What to work on
Copy each line of the entries that contains the word "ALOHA".

Data for this task

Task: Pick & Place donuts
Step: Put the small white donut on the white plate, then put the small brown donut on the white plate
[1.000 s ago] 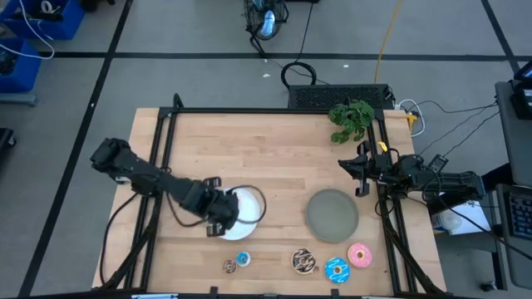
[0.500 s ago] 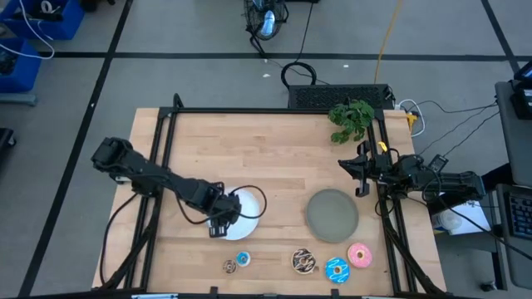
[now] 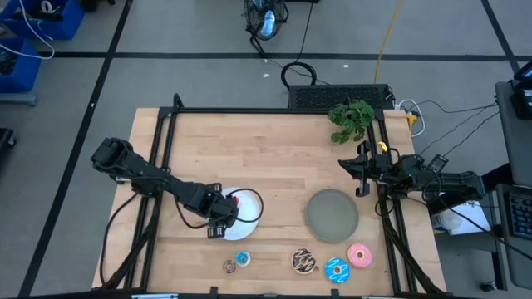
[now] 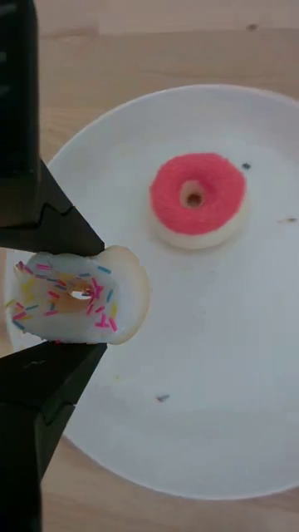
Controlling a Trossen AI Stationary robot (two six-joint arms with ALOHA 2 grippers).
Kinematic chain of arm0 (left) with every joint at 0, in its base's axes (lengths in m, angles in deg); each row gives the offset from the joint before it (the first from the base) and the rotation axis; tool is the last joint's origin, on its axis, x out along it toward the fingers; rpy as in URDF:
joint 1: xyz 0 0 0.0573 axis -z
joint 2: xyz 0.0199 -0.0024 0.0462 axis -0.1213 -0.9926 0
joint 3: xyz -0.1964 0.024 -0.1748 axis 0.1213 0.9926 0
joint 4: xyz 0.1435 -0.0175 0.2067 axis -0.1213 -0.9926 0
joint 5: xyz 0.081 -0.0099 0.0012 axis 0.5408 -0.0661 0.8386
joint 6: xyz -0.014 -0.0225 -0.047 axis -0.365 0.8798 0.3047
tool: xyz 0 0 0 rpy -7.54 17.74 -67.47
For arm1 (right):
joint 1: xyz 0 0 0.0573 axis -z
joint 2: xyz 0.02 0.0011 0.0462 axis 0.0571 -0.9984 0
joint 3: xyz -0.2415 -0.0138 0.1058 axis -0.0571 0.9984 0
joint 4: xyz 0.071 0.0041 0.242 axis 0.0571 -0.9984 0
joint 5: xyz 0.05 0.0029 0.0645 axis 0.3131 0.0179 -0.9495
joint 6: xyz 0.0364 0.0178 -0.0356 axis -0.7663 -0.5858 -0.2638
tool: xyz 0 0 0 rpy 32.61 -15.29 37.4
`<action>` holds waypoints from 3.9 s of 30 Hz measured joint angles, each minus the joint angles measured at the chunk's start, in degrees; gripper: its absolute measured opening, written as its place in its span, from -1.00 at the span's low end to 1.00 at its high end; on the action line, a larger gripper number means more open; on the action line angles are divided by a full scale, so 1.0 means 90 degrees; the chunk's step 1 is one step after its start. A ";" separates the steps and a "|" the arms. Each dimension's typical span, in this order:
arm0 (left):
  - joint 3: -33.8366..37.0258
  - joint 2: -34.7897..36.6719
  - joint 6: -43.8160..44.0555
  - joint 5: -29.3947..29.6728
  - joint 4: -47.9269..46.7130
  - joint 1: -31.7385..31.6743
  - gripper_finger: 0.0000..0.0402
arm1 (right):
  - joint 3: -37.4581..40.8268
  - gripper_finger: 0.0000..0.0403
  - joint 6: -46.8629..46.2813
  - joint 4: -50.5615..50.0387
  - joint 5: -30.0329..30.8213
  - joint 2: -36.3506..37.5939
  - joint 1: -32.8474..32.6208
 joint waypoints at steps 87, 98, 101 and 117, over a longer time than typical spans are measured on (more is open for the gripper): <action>-0.3626 -0.1978 0.0392 -0.1795 -0.1198 0.1038 -0.97 | -0.0002 -1.00 0.0024 0.0029 0.0002 -0.0024 0.0000; -0.6272 -0.3449 -0.0338 -0.0970 -0.2831 0.1510 -0.98 | -0.0002 -1.00 -0.0045 0.0027 0.0002 -0.0024 0.0000; -0.6435 -0.3564 -0.0062 -0.0712 -0.3063 0.1602 -0.95 | -0.0001 -1.00 -0.0046 0.0021 -0.0007 -0.0024 0.0000; -0.6040 -0.3572 0.0731 -0.0601 -0.3311 0.1892 -0.89 | -0.0001 -1.00 -0.0049 0.0002 -0.0017 -0.0024 -0.0005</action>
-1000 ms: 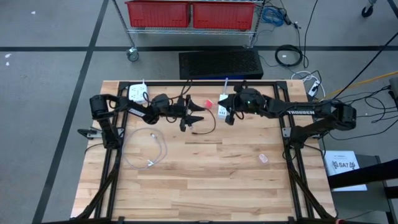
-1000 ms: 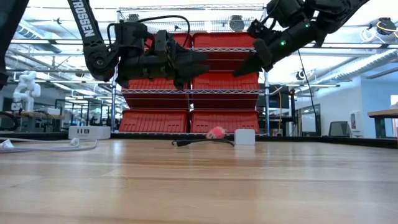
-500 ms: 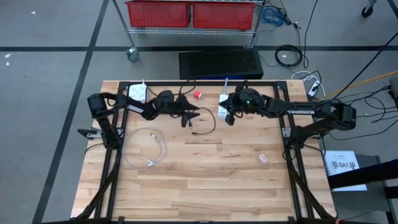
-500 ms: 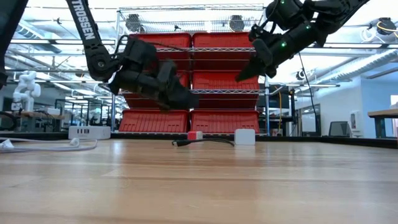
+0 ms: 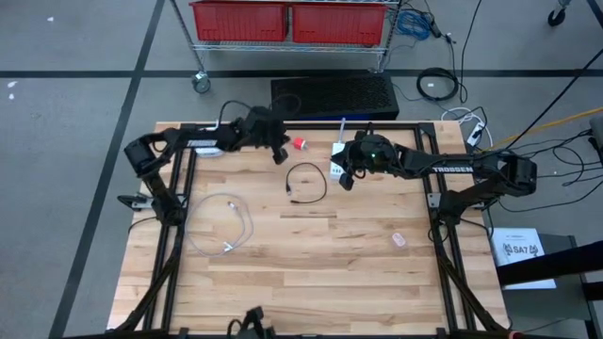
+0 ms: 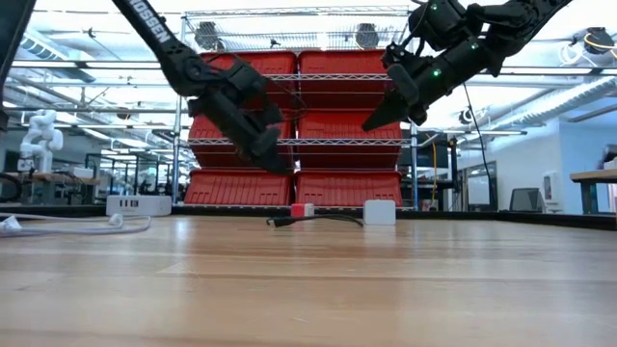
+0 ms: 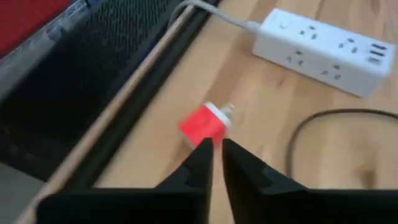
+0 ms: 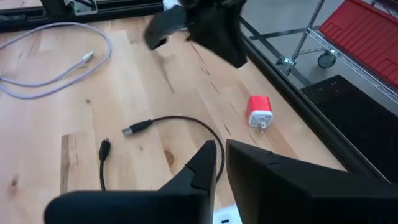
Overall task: Insert USB
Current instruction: Insert the red charger adapter into the right outlet extension
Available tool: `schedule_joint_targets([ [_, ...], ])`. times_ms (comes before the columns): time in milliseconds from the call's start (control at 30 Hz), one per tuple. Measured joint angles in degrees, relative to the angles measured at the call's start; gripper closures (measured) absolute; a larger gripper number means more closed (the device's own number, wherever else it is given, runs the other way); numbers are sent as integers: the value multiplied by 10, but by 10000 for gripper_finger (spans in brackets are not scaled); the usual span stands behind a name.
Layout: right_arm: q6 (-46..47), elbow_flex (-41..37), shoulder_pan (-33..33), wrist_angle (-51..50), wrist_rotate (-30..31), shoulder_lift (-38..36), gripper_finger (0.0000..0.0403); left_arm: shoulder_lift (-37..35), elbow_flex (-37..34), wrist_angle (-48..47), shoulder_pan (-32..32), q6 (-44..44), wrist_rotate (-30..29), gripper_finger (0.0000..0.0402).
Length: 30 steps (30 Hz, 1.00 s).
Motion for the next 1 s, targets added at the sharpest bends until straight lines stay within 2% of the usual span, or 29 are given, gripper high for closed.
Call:
schedule_joint_targets([
  [133,5,0,1,0,0,0,384,25,60,-35,28,51,14,396],
  [367,13,0,1,-1,0,0,385,101,154,-155,49,124,38,393],
  [567,27,0,3,-1,-3,0,385,184,239,-282,49,177,35,393],
  [800,23,0,16,-2,-3,0,385,202,266,-426,43,192,21,394],
  [900,17,0,18,-4,-3,0,385,197,265,-429,36,191,18,394],
  [1000,17,0,20,-4,-3,0,385,196,265,-353,32,167,-5,394],
])
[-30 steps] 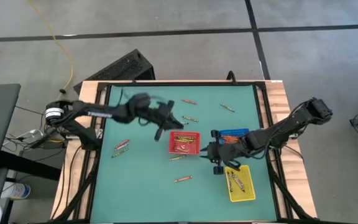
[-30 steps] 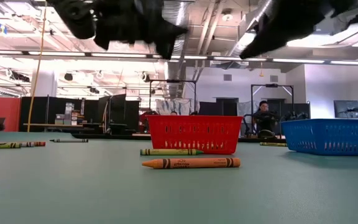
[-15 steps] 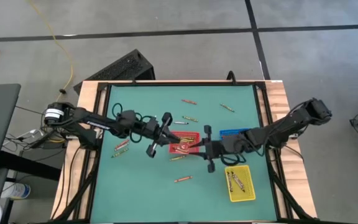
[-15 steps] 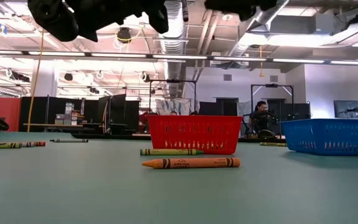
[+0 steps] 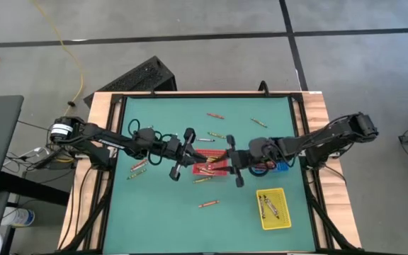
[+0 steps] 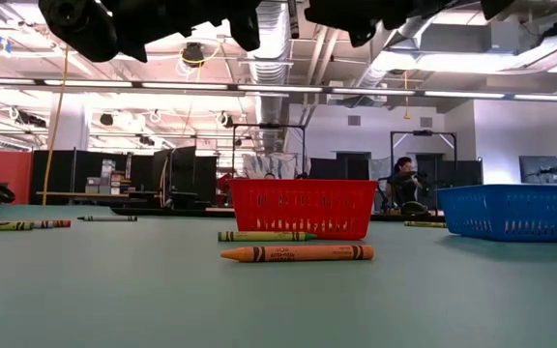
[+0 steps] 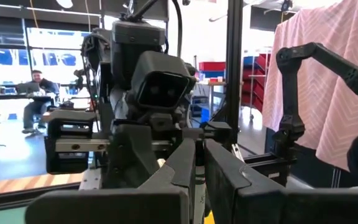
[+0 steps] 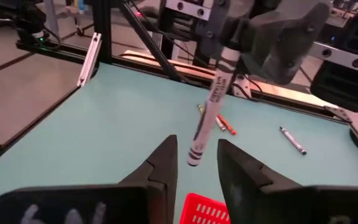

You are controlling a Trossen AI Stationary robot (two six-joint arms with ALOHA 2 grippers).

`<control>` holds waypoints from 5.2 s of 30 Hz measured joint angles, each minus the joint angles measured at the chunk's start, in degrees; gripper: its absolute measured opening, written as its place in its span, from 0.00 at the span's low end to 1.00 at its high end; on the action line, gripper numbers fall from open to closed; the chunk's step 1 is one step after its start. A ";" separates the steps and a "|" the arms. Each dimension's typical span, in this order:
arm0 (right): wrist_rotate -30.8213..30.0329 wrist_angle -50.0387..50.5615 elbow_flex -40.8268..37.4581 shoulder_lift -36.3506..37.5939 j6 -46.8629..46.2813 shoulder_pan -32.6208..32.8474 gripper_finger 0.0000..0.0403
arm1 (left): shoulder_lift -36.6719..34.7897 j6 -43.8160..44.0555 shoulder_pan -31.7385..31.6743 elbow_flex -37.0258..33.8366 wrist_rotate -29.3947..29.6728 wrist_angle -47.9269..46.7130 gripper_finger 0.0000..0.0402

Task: Sort crayons
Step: Put the black crayon into the yellow basket, then put the orange crayon into the blue basket

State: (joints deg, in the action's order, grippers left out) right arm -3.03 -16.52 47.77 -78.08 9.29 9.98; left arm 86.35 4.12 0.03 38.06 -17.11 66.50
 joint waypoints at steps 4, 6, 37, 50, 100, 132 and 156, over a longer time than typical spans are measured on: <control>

Worked solution
Controlling a Trossen AI Stationary robot (two six-joint arms with ALOHA 2 grippers).
You are controlling a Trossen AI Stationary robot (two six-joint arms with ALOHA 2 grippers).

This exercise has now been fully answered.